Because of this, we have found that Copilot’s ability is limited. Consider two scenarios:

  1. “I know the refactoring move I want to try”: IDE refactoring shortcuts and features like multi-cursor selection get us where we want to go faster than Copilot.
  2. “I don’t know what refactoring move to take”: Copilot code completion cannot guide us through a refactoring. However, Copilot Chat can make code improvement suggestions directly in the IDE. We’ve started exploring that feature and see the promise of making useful suggestions in a small, localized setting. But we haven’t had much success yet with refactoring suggestions on a larger scale (i.e. beyond a single method/function).

Sometimes we know the refactoring movement but we don’t know the syntax necessary to carry it out. For example, create a mock test that allows us to inject a dependency. For these situations, Copilot can help provide an inline response when prompted via a code comment. This saves us the context switch to documentation or web search.

Conclusion

The common saying, “garbage in, garbage out” applies to data engineering as well as generative AI and LLMs. In other words: higher quality inputs allow better use of the capacity of LLMs.
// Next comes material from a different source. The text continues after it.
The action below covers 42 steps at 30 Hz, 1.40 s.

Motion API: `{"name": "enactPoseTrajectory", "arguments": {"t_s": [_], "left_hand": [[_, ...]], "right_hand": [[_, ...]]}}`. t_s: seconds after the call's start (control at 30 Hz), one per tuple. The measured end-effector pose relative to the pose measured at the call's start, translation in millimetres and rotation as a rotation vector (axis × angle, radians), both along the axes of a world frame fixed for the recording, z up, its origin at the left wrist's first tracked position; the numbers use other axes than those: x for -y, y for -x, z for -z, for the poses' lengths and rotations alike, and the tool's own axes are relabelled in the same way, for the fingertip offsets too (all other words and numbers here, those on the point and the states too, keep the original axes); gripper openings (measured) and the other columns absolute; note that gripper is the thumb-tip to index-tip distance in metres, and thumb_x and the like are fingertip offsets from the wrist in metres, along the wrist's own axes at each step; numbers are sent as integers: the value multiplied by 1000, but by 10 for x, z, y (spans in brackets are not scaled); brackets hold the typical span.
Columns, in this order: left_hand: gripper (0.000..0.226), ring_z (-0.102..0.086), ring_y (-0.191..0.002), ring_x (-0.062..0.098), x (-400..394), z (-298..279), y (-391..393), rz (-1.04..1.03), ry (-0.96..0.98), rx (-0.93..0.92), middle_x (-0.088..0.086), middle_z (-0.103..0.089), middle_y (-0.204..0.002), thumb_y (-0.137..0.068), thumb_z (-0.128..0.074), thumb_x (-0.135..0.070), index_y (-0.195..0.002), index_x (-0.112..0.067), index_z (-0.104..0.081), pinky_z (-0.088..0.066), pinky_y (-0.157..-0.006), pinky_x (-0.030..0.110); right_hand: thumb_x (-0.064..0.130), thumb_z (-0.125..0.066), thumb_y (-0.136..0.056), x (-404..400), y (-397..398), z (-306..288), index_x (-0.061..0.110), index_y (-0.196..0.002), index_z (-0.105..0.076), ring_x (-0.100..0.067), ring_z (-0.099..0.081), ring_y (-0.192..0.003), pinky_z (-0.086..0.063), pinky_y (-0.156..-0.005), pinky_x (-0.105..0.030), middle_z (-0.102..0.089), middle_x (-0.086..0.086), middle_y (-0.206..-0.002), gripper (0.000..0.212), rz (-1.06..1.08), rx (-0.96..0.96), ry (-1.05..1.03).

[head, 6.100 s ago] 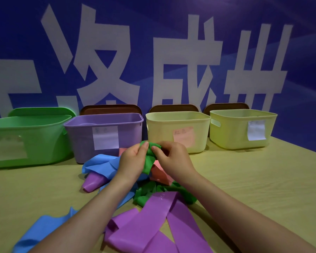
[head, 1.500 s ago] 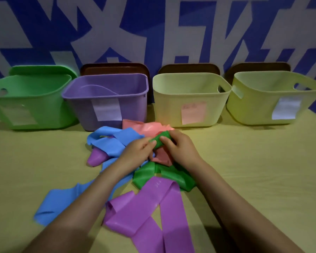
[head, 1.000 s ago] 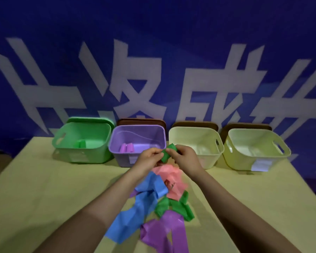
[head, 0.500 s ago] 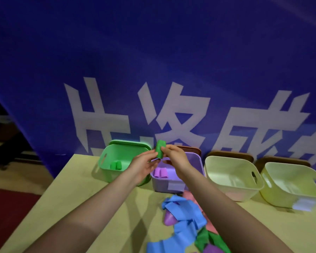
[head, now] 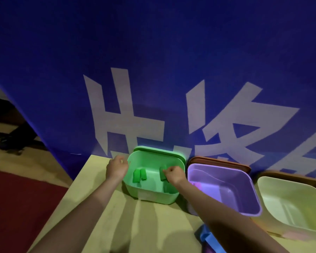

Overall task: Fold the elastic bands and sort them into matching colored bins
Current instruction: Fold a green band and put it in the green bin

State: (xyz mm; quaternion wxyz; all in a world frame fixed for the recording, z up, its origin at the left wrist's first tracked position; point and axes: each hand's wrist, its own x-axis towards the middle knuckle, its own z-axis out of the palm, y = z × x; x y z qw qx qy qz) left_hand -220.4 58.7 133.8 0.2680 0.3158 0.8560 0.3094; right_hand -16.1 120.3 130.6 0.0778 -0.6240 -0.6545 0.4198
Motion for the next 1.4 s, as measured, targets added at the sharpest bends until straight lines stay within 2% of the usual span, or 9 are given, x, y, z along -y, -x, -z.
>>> {"name": "enactPoseTrajectory", "arguments": {"t_s": [0.07,0.17,0.3,0.47,0.57,0.8,1.13,1.27,1.4], "left_hand": [[37,-53,-117,37,-130,202,101,36,36,18,19,-57,-129,-98,-43,-25,-130,-9,-54,-42,-94,38],[41,-52,-118,35,-296,472,130,122,68,95,21,-56,-131,-103,-32,-29,-129,-6,-53,-40,-94,36],[34,-58,-106,32,-380,683,123,78,-25,191,18,-64,-112,-103,-32,-25,-109,-7,-60,-42,-86,34],[28,-60,-93,25,-383,731,126,49,-148,258,7,-66,-95,-103,-35,-23,-98,-14,-62,-40,-75,28],[27,-57,-85,19,-371,734,119,50,-165,244,0,-63,-87,-103,-36,-22,-92,-16,-60,-36,-71,26],[28,-57,-81,19,-370,788,124,52,-183,211,0,-62,-82,-102,-36,-22,-89,-15,-59,-37,-68,27],[31,-61,-85,24,-379,845,131,52,-193,203,7,-66,-87,-102,-36,-23,-94,-11,-63,-46,-78,35],[30,-61,-86,22,-373,851,136,52,-207,206,6,-67,-89,-102,-36,-24,-96,-12,-63,-46,-81,35],[30,-60,-86,22,-373,831,124,46,-198,198,6,-67,-89,-102,-36,-23,-95,-12,-63,-45,-78,33]], "right_hand": [[27,-53,-97,-147,209,221,12,-59,-48,-19,-46,-60,-36,-54,-26,-47,-2,-60,41,2,29,86],[29,-51,-98,-303,454,517,9,-68,-55,-22,-53,-70,-42,-65,-26,-55,-7,-71,36,-11,76,142],[30,-49,-98,-463,673,837,0,-97,-68,-29,-61,-86,-48,-78,-30,-66,-15,-93,35,4,111,157],[25,-52,-96,-557,794,1105,12,-66,-54,-27,-55,-78,-46,-74,-30,-59,-14,-83,32,23,124,155],[21,-55,-93,-555,820,1170,7,-90,-66,-33,-62,-91,-50,-83,-35,-64,-15,-93,17,21,106,136],[20,-58,-90,-559,778,1265,20,-61,-46,-23,-49,-73,-41,-71,-27,-53,-4,-74,31,83,44,151],[22,-67,-86,-558,777,1343,19,-95,-66,-19,-54,-85,-42,-80,-26,-60,-3,-90,9,100,-58,156],[28,-71,-83,-580,813,1307,19,-75,-60,-25,-60,-88,-48,-82,-31,-61,-5,-84,17,134,26,154],[32,-67,-88,-562,784,1259,15,-77,-60,-26,-59,-82,-43,-74,-27,-65,-10,-84,21,122,104,102]]}}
In our case, TDD maintains a high level of code quality. This high-quality information leads to better Copilot performance than would otherwise be possible.

Therefore, we recommend using Copilot with TDD and hope you find the tips above helpful in doing so.

Thanks to the “Ensembling with Copilot” team started at Thoughtworks Canada; They are the main source of the findings covered in this memo: Om, Vivian, Nenad, Rishi, Zack, Eren, Janice, Yada, Geet and Matthew.